Docker BuildKit experimental features failing with GPG secret key error during image resolution

Ryan_Nebula · June 24, 2025, 10:59am

I’m trying to use Docker BuildKit’s experimental cache mount feature but keep running into authentication issues. Here’s my setup:

My Dockerfile:

# syntax=docker/dockerfile:experimental
FROM ubuntu:20.04

# Configure apt caching
RUN rm -f /etc/apt/apt.conf.d/docker-clean; echo 'Binary::apt::APT::Keep-Downloaded-Packages "true";' > /etc/apt/apt.conf.d/keep-cache
RUN --mount=type=cache,target=/var/cache/apt --mount=type=cache,target=/var/lib/apt apt update && apt install -y build-essential

Current password store setup:

user@machine $ pass show
Password Store
`-- docker-credentials
    |-- registry.docker.io
    |   `-- myusername
    `-- docker-initialized

I’ve configured docker-credential-pass properly and can login to Docker Hub without issues. However, when building with BuildKit enabled, I get this error:

DOCKER_BUILDKIT=1 docker build -t myapp:latest .
[+] Building 0.3s (3/3) FINISHED
 => [internal] load build definition from Dockerfile 0.1s
 => [internal] load .dockerignore 0.1s
 => ERROR resolve image config for docker.io/docker/dockerfile:experimental 0.2s
------
 > resolve image config for docker.io/docker/dockerfile:experimental:
------
failed to solve with frontend dockerfile.v0: rpc error: code = Unknown desc = error getting credentials - err: exit status 1, out: `exit status 2: gpg: decryption failed: No secret key`

What could be causing this GPG decryption failure? Is there something specific about BuildKit that requires different credential handling?
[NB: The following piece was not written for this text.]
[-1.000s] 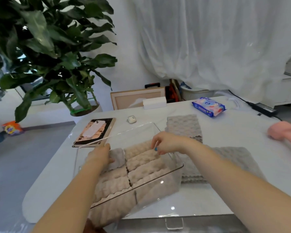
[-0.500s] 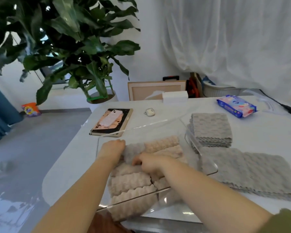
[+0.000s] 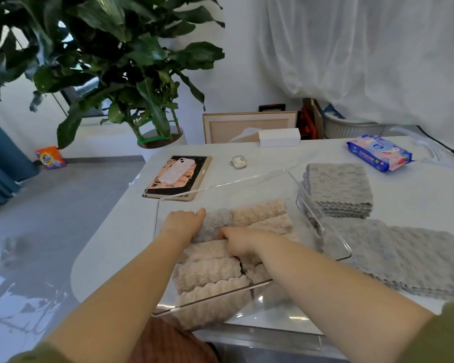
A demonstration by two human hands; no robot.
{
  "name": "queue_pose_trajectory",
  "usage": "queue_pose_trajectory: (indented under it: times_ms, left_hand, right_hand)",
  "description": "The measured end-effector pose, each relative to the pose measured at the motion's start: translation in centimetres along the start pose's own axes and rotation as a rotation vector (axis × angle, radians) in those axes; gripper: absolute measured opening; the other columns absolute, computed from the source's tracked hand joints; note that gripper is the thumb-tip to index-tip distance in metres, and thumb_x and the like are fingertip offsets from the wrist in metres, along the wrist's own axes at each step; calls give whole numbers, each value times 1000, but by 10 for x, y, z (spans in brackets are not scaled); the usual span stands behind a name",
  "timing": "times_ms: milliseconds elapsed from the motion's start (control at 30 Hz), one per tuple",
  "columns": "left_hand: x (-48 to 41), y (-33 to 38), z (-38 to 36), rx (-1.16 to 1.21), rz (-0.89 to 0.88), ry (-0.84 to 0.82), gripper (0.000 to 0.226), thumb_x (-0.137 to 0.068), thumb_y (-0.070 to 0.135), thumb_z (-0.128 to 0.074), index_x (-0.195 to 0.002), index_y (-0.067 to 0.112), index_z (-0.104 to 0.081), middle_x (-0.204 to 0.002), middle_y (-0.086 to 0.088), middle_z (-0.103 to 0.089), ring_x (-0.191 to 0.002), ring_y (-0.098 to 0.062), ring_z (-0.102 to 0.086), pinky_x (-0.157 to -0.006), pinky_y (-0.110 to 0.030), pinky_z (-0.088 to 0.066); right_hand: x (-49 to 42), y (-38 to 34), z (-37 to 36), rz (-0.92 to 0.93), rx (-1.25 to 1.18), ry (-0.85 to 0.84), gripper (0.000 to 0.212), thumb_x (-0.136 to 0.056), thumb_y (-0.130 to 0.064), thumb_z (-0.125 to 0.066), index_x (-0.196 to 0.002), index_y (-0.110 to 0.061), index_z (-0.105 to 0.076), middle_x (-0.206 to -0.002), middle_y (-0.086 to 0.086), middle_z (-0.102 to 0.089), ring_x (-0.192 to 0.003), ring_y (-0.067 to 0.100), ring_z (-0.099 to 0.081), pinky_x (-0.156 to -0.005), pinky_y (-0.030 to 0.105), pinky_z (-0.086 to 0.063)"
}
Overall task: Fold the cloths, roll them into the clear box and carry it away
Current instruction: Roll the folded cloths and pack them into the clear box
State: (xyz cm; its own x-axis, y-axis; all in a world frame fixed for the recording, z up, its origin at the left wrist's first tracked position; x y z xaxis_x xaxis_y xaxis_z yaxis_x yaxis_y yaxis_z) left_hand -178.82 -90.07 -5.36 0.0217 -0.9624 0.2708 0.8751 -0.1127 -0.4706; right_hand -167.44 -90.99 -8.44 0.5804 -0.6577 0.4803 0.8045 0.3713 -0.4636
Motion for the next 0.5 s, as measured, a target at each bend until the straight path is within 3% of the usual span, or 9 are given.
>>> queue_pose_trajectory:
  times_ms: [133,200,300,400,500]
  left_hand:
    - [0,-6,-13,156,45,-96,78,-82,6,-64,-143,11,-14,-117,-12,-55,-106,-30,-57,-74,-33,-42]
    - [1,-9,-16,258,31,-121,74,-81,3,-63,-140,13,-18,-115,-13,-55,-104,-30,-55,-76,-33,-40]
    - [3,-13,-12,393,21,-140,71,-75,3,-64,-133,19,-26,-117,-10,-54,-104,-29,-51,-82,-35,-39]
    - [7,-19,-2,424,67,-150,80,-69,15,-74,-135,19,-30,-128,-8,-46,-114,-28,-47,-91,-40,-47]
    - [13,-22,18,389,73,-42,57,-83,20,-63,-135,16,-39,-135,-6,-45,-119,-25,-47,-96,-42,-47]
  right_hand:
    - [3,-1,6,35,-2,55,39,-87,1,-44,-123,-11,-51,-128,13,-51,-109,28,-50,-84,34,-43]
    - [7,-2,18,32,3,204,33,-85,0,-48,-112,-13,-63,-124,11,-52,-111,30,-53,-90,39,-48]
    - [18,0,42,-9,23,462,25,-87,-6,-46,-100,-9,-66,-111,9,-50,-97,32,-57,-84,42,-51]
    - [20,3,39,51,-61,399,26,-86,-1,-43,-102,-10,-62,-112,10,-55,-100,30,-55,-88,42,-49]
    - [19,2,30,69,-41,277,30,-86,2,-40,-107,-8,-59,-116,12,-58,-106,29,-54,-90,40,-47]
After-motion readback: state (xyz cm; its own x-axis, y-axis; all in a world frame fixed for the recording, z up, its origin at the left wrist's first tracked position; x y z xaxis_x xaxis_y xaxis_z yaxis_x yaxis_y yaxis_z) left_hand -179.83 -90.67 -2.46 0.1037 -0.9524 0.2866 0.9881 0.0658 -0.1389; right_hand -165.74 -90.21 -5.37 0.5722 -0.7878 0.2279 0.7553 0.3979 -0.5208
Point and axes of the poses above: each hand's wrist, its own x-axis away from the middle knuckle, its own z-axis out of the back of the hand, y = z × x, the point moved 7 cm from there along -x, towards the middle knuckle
Iris72 · July 7, 2025, 2:35pm

Yeah, this is a common docker-credential-pass issue when BuildKit runs in rootless mode or containers. The GPG agent in your user session can’t be reached by the BuildKit daemon process. I hit this same problem when I switched to BuildKit - setting DOCKER_BUILDKIT=0 confirmed it was BuildKit-specific. What worked for me was switching to docker-credential-store instead, which skips GPG completely. Or you can fix the GPG agent by adding allow-loopback-pinentry to your gpg-agent.conf and making sure GPG_TTY is set properly in the BuildKit context.

TalentedSculptor23 · July 5, 2025, 3:55pm

Hmm, that’s interesting… Are you running this in a different user context? BuildKit spawns processes differently than regular Docker builds. What does gpg --list-secret-keys show when you run it normally vs during the build? Also - does it work if you temporarily switch back to the legacy builder?

Liam27 · July 4, 2025, 8:01am

Had the same problem last week. BuildKit daemon runs in its own environment and can’t reach your GPG keys. Quick fix: use docker login instead of credential helpers - stores creds in plaintext but bypasses the GPG issue. Or try setting the GNUPGHOME environment variable when you run the build command.